### INFORMATION SUPPLIED
══════════

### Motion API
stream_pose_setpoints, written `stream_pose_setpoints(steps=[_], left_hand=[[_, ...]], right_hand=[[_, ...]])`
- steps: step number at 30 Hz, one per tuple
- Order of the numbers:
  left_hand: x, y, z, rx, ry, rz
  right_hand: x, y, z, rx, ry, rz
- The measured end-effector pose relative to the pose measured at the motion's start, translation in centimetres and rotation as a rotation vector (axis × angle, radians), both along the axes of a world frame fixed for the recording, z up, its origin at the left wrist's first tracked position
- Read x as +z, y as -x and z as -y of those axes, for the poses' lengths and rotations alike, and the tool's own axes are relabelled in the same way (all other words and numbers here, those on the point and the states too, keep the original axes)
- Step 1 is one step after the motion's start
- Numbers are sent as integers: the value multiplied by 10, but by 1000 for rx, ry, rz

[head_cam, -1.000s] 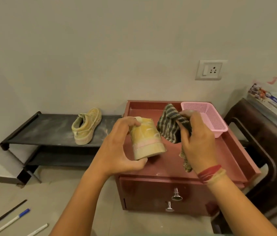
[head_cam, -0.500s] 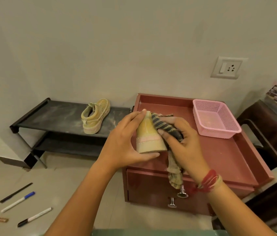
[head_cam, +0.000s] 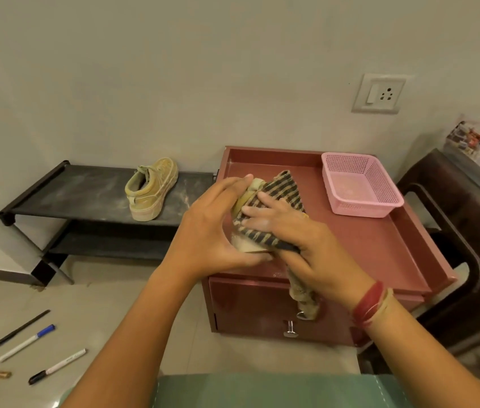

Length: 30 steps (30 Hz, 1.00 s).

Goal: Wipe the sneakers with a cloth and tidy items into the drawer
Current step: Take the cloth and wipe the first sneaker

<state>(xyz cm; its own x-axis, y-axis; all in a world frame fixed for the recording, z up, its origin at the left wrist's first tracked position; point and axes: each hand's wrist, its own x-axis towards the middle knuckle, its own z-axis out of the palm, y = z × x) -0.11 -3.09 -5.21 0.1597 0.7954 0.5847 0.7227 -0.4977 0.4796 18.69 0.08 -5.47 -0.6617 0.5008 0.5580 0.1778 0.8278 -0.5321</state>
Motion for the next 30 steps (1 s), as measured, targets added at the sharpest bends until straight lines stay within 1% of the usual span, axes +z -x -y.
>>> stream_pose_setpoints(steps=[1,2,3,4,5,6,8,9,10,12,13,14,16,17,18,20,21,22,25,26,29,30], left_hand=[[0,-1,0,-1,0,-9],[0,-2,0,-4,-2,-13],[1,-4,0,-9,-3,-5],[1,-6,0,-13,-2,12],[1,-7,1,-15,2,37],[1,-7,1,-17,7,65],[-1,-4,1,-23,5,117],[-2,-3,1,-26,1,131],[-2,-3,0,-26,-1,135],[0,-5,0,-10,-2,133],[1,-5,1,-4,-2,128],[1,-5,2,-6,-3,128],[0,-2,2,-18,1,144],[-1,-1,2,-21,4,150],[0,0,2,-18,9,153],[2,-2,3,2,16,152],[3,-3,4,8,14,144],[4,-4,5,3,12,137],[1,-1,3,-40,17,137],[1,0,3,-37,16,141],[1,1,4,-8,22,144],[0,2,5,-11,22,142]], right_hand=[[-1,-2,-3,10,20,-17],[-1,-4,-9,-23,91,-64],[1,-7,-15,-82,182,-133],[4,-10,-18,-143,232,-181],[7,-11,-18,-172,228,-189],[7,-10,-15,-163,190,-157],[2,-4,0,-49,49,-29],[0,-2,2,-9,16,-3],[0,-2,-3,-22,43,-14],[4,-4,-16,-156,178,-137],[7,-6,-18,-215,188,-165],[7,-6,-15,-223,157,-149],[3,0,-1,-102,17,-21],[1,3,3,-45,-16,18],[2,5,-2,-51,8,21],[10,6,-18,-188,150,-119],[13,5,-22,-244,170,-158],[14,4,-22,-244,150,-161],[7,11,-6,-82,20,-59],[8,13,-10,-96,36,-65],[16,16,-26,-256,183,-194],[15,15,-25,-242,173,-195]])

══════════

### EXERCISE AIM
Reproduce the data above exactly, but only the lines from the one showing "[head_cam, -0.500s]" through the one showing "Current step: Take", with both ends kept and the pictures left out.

### YOUR SOLUTION
[head_cam, -0.500s] 
[head_cam, +0.000s] 

Length: 30 steps (30 Hz, 1.00 s).

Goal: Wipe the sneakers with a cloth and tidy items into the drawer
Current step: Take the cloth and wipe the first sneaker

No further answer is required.